Material provided
********************
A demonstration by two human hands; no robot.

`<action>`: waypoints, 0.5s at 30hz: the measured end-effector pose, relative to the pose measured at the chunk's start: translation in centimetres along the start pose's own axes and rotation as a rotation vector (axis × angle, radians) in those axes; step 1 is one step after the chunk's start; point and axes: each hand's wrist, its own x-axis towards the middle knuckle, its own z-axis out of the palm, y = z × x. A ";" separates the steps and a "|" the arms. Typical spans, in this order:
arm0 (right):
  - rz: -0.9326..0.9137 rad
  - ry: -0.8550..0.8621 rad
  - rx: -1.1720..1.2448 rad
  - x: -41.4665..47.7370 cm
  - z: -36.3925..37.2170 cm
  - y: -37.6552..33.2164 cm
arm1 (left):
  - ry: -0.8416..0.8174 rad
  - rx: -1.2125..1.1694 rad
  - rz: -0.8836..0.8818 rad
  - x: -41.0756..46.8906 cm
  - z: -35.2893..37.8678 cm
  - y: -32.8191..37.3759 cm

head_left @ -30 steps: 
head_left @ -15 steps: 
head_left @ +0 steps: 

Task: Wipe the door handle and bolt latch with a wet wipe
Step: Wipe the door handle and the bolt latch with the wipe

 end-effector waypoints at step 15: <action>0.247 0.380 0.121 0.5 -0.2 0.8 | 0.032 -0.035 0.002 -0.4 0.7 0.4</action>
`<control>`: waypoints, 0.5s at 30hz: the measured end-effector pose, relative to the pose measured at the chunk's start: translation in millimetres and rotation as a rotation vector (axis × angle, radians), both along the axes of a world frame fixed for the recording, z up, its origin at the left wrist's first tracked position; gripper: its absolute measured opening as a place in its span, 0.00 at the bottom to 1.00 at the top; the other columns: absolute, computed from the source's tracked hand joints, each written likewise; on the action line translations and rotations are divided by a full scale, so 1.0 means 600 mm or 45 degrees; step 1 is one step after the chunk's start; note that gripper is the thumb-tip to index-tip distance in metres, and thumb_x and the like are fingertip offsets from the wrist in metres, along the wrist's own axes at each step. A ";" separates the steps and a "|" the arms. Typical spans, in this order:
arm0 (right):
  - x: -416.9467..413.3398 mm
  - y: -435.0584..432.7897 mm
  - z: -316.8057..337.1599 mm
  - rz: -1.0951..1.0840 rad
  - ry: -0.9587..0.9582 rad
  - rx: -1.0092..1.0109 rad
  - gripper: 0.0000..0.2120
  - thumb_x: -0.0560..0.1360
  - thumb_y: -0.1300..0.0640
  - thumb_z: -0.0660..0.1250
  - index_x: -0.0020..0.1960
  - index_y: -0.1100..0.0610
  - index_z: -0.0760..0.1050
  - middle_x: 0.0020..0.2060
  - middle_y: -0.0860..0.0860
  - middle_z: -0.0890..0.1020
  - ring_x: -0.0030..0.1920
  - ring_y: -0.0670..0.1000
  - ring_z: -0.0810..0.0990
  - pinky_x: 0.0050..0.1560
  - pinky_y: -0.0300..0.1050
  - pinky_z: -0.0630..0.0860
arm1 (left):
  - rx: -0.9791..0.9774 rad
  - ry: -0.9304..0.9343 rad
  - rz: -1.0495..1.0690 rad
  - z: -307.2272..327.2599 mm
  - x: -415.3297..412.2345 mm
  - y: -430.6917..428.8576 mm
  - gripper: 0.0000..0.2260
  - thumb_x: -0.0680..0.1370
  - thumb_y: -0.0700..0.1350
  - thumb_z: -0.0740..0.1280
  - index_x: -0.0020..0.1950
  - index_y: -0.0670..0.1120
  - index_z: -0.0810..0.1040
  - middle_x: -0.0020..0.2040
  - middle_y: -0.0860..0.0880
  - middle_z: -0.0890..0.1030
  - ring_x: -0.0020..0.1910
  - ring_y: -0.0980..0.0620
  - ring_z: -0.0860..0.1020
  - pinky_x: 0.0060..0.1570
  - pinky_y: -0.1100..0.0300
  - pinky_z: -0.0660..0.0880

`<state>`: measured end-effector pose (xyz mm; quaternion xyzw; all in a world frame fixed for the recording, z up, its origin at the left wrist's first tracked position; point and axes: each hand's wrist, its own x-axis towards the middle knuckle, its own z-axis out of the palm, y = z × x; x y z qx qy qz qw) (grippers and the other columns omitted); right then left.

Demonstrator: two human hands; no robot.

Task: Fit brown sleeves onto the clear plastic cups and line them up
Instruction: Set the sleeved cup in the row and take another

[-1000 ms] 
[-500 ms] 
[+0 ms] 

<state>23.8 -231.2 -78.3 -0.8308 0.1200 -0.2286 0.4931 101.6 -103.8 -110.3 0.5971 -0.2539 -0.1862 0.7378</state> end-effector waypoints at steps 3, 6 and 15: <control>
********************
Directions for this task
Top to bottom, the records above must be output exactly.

Exercise solution
A demonstration by two human hands; no robot.

`<action>`: waypoints, 0.5s at 30hz: the measured end-effector pose, relative to the pose measured at the chunk's start: translation in centimetres along the start pose's own axes and rotation as a rotation vector (axis × angle, radians) in those axes; step 1 is one step after the chunk's start; point and axes: each hand's wrist, its own x-axis towards the middle knuckle, its own z-axis out of the palm, y = z × x. A ";" separates the steps and a "|" the arms. Typical spans, in this order:
arm0 (right):
  - rz: -0.9326..0.9137 rad
  - ry: -0.8550..0.8621 rad
  - rx: -1.1720..1.2448 rad
  - x: -41.4665..47.7370 cm
  - z: -36.3925..37.2170 cm
  - y: -37.6552..33.2164 cm
arm1 (left):
  - ry: -0.8416..0.8174 rad
  - rx: -1.2125..1.1694 rad
  - rz: -0.8836..0.8818 rad
  - x: -41.0756..46.8906 cm
  - z: -35.2893..37.8678 cm
  - y: -32.8191..37.3759 cm

head_left @ -30 steps: 
head_left @ -15 steps: 
head_left @ +0 steps: 

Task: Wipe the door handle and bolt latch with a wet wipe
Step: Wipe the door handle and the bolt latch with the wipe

 end-effector waypoints at step 15: <action>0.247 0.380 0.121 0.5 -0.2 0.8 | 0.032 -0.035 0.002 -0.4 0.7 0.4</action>
`<control>`: waypoints, 0.5s at 30hz: the measured end-effector pose, relative to the pose measured at the chunk's start: translation in millimetres and rotation as a rotation vector (axis × angle, radians), both along the axes of a world frame fixed for the recording, z up, its origin at the left wrist's first tracked position; gripper: its absolute measured opening as a place in its span, 0.00 at the bottom to 1.00 at the top; the other columns: absolute, computed from the source's tracked hand joints, each written likewise; on the action line translations and rotations are divided by a full scale, so 1.0 means 600 mm or 45 degrees; step 1 is one step after the chunk's start; note that gripper is the thumb-tip to index-tip distance in metres, and thumb_x and the like are fingertip offsets from the wrist in metres, along the wrist's own axes at each step. A ";" separates the steps and a "|" the arms. Typical spans, in this order:
arm0 (right):
  - x: -416.9467..413.3398 mm
  - y: -435.0584..432.7897 mm
  - z: -316.8057..337.1599 mm
  - rz: -1.0951..1.0840 rad
  - ry: -0.9587..0.9582 rad
  - rx: -1.0092..1.0109 rad
  - gripper: 0.0000..0.2120
  - thumb_x: -0.0560..0.1360
  - thumb_y: -0.1300..0.0640
  - thumb_z: -0.0660..0.1250
  - index_x: -0.0020..0.1960
  - index_y: -0.1100..0.0610
  - index_z: -0.0760..0.1050
  - middle_x: 0.0020..0.2060
  - middle_y: -0.0860..0.0860
  - middle_z: -0.0890..0.1020
  - ring_x: -0.0030..0.1920
  - ring_y: -0.0670..0.1000
  - ring_z: -0.0810..0.0990
  - pinky_x: 0.0050..0.1560
  - pinky_y: -0.0300..0.1050
  - pinky_z: -0.0630..0.0860
arm1 (left):
  - rx: -0.9791..0.9774 rad
  - ry: -0.9304..0.9343 rad
  - rz: -1.0495..1.0690 rad
  - z: -307.2272..327.2599 mm
  - x: -415.3297..412.2345 mm
  - y: -430.6917..428.8576 mm
  - gripper: 0.0000..0.2260
  - thumb_x: -0.0680..0.1370
  - thumb_y: -0.0700..0.1350
  - thumb_z: -0.0740..0.1280
  - index_x: -0.0020..0.1950
  - index_y: -0.0670..0.1120
  - index_z: -0.0810..0.1040
  - middle_x: -0.0020..0.2040
  - middle_y: -0.0860..0.0880
  - middle_z: -0.0890..0.1030
  - ring_x: -0.0020..0.1910
  - ring_y: -0.0980..0.0620
  - ring_z: -0.0860..0.1020
  - pinky_x: 0.0060..0.1570
  - pinky_y: -0.1100..0.0300
  - pinky_z: -0.0660..0.0880

`<state>`: measured end-effector pose (xyz mm; quaternion xyzw; all in a world frame fixed for the recording, z up, its origin at the left wrist's first tracked position; point and axes: each hand's wrist, its own x-axis towards the middle knuckle, its own z-axis out of the palm, y = z × x; x y z qx qy qz qw) (grippers and the other columns omitted); right then left.

Demonstrator: two human hands; no robot.

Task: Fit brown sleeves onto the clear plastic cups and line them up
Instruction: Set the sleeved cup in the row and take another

[-1000 ms] 
[-500 ms] 
[+0 ms] 

<state>23.8 -231.2 -78.3 -0.8308 0.1200 -0.2286 0.4931 101.6 -103.8 -110.3 0.5971 -0.2539 -0.1862 0.7378</state> end-effector waypoints at steps 3, 6 and 15: <control>

No more output is expected.